- EXERCISE INSTRUCTIONS -
Find the lines of the material below that include the string "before", then copy each one.

- EXERCISE MATERIALS -
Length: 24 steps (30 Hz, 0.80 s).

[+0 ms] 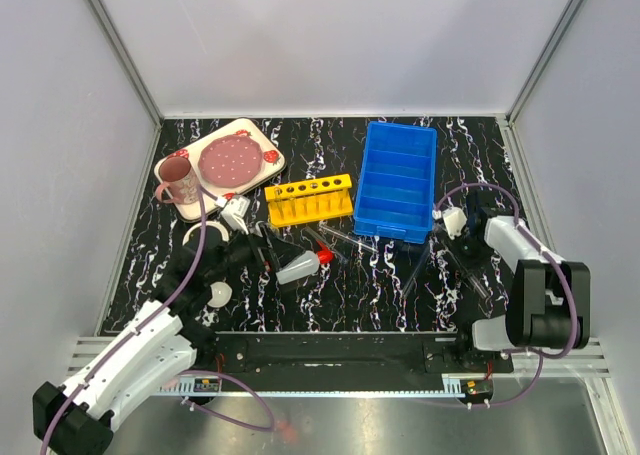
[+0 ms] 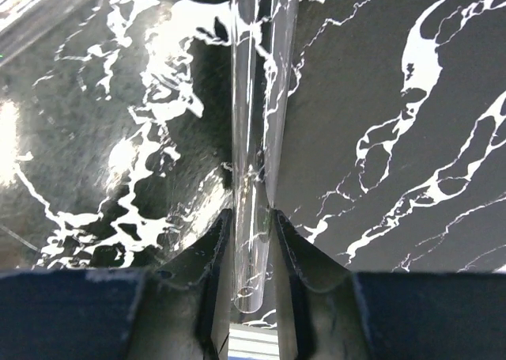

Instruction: Organize the chemistry lab equipment

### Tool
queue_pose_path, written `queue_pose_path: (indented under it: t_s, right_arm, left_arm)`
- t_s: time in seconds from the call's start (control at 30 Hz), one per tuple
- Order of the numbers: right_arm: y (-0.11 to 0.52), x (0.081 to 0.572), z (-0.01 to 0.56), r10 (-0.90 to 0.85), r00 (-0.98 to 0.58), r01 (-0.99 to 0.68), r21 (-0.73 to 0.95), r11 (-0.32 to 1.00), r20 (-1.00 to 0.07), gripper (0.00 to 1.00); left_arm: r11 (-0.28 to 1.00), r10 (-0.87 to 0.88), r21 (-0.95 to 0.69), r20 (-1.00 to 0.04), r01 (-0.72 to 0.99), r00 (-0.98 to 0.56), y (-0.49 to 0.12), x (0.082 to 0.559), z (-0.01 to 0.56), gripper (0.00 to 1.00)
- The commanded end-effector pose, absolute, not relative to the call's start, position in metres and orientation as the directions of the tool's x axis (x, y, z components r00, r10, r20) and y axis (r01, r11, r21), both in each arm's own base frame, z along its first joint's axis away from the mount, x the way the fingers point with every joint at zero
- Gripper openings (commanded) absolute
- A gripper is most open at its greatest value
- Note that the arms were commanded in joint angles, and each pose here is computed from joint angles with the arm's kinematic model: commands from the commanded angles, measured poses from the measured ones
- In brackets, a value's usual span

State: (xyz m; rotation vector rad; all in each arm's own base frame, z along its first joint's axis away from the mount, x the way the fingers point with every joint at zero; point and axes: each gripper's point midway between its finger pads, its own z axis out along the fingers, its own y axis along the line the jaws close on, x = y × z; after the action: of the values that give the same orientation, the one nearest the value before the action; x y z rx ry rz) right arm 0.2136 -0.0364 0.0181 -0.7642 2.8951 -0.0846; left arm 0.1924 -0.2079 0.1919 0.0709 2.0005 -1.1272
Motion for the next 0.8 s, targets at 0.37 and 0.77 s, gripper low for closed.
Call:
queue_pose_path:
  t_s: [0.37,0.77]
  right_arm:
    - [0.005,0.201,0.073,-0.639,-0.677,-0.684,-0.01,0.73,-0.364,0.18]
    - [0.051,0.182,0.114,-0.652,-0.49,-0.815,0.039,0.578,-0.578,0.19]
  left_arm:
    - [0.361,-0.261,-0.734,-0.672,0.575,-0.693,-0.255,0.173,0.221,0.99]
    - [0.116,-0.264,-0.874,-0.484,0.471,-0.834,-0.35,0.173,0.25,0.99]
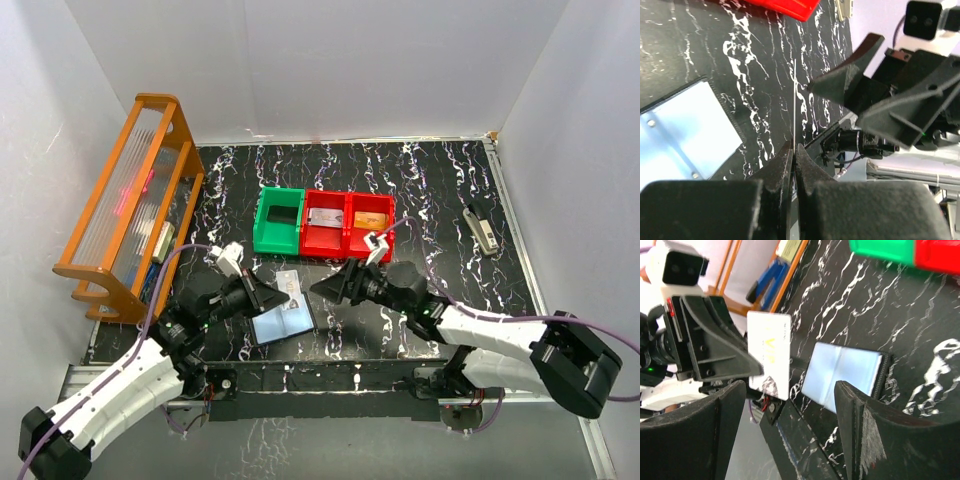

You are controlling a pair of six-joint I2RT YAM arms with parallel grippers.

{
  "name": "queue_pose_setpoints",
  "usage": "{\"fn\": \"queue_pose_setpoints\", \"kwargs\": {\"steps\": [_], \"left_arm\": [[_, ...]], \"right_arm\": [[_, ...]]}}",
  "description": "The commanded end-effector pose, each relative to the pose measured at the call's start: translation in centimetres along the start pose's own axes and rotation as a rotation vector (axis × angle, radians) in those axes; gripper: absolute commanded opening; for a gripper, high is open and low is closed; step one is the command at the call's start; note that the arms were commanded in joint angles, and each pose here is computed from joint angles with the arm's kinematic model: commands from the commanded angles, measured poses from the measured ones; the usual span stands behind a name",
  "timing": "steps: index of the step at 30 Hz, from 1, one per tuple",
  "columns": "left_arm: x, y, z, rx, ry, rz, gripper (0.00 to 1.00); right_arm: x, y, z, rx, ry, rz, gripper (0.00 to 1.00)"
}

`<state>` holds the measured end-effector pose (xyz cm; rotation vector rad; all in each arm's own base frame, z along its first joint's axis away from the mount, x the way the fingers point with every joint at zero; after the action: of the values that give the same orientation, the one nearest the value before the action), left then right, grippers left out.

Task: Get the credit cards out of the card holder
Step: Remove the credit card from the card holder, then place the credit card in the storage box.

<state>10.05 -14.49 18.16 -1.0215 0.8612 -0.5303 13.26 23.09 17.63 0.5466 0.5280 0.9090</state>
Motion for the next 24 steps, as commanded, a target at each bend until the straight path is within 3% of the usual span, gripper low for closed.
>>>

- SOLUTION FOR THIS PROBLEM -
State: (xyz m; rotation vector rad; all in each arm's own base frame, z along its first joint's axis away from the mount, x the way the fingers point with every joint at zero; point and axes: each gripper's point midway between its finger pads, its own z axis out along the fingers, its own y axis along the line the jaws close on, x = y × z; after the action: of the values that give the same orientation, the one nearest the value before the action; x y z rx ry rz) right arm 0.2136 -0.0364 0.0181 -0.7642 2.8951 -0.0846; left arm 0.1924 -0.2079 0.1919 0.0709 2.0005 -1.1272
`<state>` holds the measured end-effector pose (xyz cm; rotation vector rad; all in each arm's own base frame, z along its first joint's axis away from the mount, x the way the fingers point with every joint at zero; after the action: of the values that give the same orientation, the one nearest the value before the action), left then right, grippers left out.

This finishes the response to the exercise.